> **TASK DESCRIPTION**:
Exactly as written, print every line of the listing below and omit its pictures.

> **COLLECTED DATA**:
= Beginning of Section =

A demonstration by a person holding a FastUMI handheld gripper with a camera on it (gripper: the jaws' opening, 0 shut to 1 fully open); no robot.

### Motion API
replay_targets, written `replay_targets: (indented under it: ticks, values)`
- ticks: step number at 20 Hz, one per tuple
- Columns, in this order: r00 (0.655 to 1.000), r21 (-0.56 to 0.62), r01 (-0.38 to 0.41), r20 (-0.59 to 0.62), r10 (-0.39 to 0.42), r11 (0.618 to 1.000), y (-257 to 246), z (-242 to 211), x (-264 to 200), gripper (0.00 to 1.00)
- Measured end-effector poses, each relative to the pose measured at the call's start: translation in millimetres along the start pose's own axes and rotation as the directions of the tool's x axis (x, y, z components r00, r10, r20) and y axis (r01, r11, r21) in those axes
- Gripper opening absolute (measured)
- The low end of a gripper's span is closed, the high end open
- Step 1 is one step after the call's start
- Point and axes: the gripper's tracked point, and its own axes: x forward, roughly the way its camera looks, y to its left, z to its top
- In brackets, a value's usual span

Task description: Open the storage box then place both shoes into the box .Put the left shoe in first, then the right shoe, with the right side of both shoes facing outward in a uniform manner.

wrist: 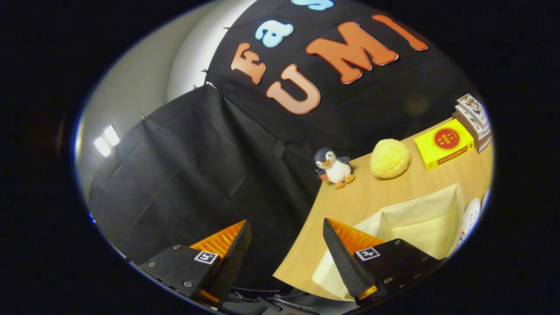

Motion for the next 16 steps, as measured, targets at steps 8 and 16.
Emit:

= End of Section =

> **EXERCISE ANSWER**:
A demonstration by a person holding a FastUMI handheld gripper with a camera on it (gripper: the jaws' opening, 0 shut to 1 fully open); no robot.

### Motion API
replay_targets, written `replay_targets: (indented under it: ticks, values)`
- ticks: step number at 20 Hz, one per tuple
- Columns, in this order: r00 (0.655 to 1.000), r21 (-0.56 to 0.62), r01 (-0.38 to 0.41), r20 (-0.59 to 0.62), r10 (-0.39 to 0.42), r11 (0.618 to 1.000), y (-257 to 246), z (-242 to 211), x (-264 to 200), gripper (0.00 to 1.00)
- Measured end-effector poses, each relative to the pose measured at the call's start: translation in millimetres along the start pose's own axes and rotation as the directions of the tool's x axis (x, y, z components r00, r10, r20) and y axis (r01, r11, r21) in those axes
- Gripper opening absolute (measured)
- The low end of a gripper's span is closed, the high end open
- Step 1 is one step after the call's start
- Point and axes: the gripper's tracked point, and its own axes: x forward, roughly the way its camera looks, y to its left, z to its top
- In brackets, a value's usual span

Task description: Open the storage box then place both shoes into the box .Put the left shoe in first, then the right shoe, with the right side of both shoes facing outward in a uniform manner.

wrist: 

Motion for the next 16 steps, as measured, targets at steps 8 and 16.
Emit:

No additional response is required.